ECLI:NL:GHAMS:2020:2799
Gerechtshof Amsterdam
- Raadkamer
- Rechtspraak.nl
Verzoek om schadevergoeding rechtsbijstand in strafzaak na verjaring
In deze zaak heeft het Gerechtshof Amsterdam op 6 oktober 2020 uitspraak gedaan op een verzoekschrift van verzoeker, vertegenwoordigd door zijn advocaat mr. R. Zilver, om schadevergoeding voor gemaakte kosten van rechtsbijstand in verband met een strafzaak. Het verzoekschrift is op 19 juni 2020 ingediend en betreft kosten van € 125.632,23 voor rechtsbijstand in de strafzaak en € 550,00 voor de verzoekschriftprocedure. De advocaat-generaal heeft op 5 augustus 2020 geadviseerd het verzoek af te wijzen. De strafzaak, met parketnummer 23-000195-14, eindigde zonder oplegging van straf of maatregel, omdat de Hoge Raad op 24 maart 2020 oordeelde dat het recht tot strafvervolging was verjaard.

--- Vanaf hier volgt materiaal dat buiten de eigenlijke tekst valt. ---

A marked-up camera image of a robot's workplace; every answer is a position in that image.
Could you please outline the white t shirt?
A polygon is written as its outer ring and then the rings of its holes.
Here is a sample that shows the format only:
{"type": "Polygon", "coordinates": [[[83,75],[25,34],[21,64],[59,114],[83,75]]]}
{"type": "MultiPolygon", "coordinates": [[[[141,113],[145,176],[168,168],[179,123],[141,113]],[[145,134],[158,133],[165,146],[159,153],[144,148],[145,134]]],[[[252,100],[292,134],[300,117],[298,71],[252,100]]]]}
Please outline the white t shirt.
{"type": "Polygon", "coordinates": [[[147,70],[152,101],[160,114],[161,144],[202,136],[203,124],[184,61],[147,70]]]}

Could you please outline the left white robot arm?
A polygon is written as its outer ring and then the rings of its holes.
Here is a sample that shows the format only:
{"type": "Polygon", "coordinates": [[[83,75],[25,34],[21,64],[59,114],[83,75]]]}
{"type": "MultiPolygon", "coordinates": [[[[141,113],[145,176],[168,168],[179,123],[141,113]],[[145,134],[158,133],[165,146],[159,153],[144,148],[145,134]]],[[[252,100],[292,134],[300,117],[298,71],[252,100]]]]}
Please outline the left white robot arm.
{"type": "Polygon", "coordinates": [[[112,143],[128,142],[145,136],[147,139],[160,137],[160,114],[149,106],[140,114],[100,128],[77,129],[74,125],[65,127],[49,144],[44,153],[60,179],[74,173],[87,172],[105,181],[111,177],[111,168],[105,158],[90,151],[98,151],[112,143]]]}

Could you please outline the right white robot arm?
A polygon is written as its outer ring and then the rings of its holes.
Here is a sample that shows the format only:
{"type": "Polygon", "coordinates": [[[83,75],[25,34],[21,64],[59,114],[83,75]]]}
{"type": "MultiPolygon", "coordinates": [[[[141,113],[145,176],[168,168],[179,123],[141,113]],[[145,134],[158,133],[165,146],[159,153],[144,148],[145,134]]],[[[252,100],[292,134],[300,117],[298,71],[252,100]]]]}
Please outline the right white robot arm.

Het hof heeft de omstandigheden van de zaak in overweging genomen, waaronder de lange duur van de strafprocedure, die niet aan verzoeker kan worden verweten. De advocaten van verzoeker hebben betoogd dat er gronden van billijkheid zijn voor toewijzing van het verzoek. Het hof heeft echter geoordeeld dat er geen gronden van billijkheid zijn voor toekenning van een schadevergoeding voor de kosten van rechtsbijstand in de strafzaak, aangezien de verjaring van het recht tot strafvervolging niet voldoende is om tot toekenning over te gaan. Wel heeft het hof besloten om een vergoeding van € 550,00 toe te kennen voor de kosten van rechtsbijstand in de verzoekschriftprocedure.
De beslissing van het hof is genomen door de meervoudige raadkamer, waarin de rechters R.D. van Heffen, M.M.H.P. Houben en M. van der Horst zitting hadden. De beschikking is ondertekend door de voorzitter en de griffier en is uitgesproken tijdens de openbare zitting op 6 oktober 2020. De voorzitter heeft de tenuitvoerlegging van de beschikking bevolen, waarbij het bedrag van € 550,00 moet worden overgemaakt op een specifieke bankrekening.